Gather all lines in the entries below that include the word "finger".

——————

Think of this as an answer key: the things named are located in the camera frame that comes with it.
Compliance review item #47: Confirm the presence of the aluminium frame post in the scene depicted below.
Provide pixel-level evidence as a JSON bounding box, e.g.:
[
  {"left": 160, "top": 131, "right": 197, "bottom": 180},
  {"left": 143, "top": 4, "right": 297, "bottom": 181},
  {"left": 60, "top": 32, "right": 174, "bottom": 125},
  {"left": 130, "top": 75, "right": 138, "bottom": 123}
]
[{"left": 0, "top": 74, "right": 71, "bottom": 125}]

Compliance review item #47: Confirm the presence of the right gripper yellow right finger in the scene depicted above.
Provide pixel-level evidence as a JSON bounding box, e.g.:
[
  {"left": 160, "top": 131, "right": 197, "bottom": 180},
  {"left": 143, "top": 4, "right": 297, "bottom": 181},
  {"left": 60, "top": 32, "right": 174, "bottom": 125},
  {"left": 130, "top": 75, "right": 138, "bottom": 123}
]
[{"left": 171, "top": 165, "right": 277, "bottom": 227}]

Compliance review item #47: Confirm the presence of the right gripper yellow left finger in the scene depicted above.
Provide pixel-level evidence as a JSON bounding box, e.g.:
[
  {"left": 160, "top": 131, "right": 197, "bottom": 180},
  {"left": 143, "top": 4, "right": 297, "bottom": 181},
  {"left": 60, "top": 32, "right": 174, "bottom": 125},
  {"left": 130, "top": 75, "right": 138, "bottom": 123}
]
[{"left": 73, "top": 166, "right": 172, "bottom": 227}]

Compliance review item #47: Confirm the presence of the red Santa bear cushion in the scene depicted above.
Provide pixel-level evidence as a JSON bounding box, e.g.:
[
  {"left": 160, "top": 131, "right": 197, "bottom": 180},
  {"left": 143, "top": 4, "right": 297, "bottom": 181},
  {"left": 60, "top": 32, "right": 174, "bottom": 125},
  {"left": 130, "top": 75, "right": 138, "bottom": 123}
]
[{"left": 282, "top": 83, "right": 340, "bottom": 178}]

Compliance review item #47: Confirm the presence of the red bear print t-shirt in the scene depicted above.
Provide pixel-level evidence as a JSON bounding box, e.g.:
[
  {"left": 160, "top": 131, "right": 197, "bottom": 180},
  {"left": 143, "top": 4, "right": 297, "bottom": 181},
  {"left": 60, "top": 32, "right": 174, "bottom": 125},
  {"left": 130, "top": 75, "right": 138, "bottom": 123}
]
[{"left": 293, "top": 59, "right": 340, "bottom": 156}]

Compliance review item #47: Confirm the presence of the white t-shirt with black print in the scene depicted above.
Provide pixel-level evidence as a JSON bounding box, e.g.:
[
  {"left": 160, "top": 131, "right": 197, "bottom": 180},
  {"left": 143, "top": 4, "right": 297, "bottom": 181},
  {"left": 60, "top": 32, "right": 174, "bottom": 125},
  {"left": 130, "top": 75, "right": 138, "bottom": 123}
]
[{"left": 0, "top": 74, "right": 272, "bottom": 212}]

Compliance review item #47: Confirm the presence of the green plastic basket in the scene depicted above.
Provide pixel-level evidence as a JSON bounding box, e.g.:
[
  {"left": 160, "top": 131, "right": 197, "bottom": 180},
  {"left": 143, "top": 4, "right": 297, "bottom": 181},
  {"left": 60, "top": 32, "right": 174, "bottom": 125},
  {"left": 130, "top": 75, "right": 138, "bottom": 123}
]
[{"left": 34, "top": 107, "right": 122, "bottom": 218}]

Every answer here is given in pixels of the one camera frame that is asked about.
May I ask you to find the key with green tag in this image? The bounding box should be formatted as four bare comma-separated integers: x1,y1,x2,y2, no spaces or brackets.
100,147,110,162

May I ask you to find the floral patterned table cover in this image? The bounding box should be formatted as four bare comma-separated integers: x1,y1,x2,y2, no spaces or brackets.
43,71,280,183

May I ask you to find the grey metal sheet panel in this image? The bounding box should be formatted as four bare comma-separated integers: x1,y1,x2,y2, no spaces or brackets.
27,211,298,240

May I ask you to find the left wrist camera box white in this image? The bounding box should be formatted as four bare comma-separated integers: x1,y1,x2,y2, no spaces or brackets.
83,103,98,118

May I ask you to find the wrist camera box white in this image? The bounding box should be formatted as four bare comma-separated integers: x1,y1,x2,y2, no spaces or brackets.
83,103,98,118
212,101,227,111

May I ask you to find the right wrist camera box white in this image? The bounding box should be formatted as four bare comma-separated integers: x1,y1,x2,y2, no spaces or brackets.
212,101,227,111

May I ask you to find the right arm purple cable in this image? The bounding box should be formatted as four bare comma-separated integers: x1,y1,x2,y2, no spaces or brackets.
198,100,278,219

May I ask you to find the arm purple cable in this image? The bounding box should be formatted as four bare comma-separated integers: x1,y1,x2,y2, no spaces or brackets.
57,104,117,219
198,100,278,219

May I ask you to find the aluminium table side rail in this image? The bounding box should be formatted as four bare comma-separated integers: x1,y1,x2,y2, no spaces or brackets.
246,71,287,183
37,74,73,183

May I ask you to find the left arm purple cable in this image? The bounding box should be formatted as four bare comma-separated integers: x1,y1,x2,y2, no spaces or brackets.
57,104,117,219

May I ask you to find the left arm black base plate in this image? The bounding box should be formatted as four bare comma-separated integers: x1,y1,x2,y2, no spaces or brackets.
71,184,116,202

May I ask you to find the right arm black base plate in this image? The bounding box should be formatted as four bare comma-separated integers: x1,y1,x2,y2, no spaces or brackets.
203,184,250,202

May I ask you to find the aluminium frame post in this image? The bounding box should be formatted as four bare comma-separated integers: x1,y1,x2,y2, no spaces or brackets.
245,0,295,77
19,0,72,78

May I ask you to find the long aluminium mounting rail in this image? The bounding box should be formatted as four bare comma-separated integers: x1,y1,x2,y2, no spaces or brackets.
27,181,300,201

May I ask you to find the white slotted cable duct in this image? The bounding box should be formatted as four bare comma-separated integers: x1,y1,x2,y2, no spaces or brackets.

——————

Written reply:
Compliance review item #47: Confirm the presence of the right gripper yellow right finger in the scene depicted above.
Compliance review item #47: Confirm the presence of the right gripper yellow left finger in the scene depicted above.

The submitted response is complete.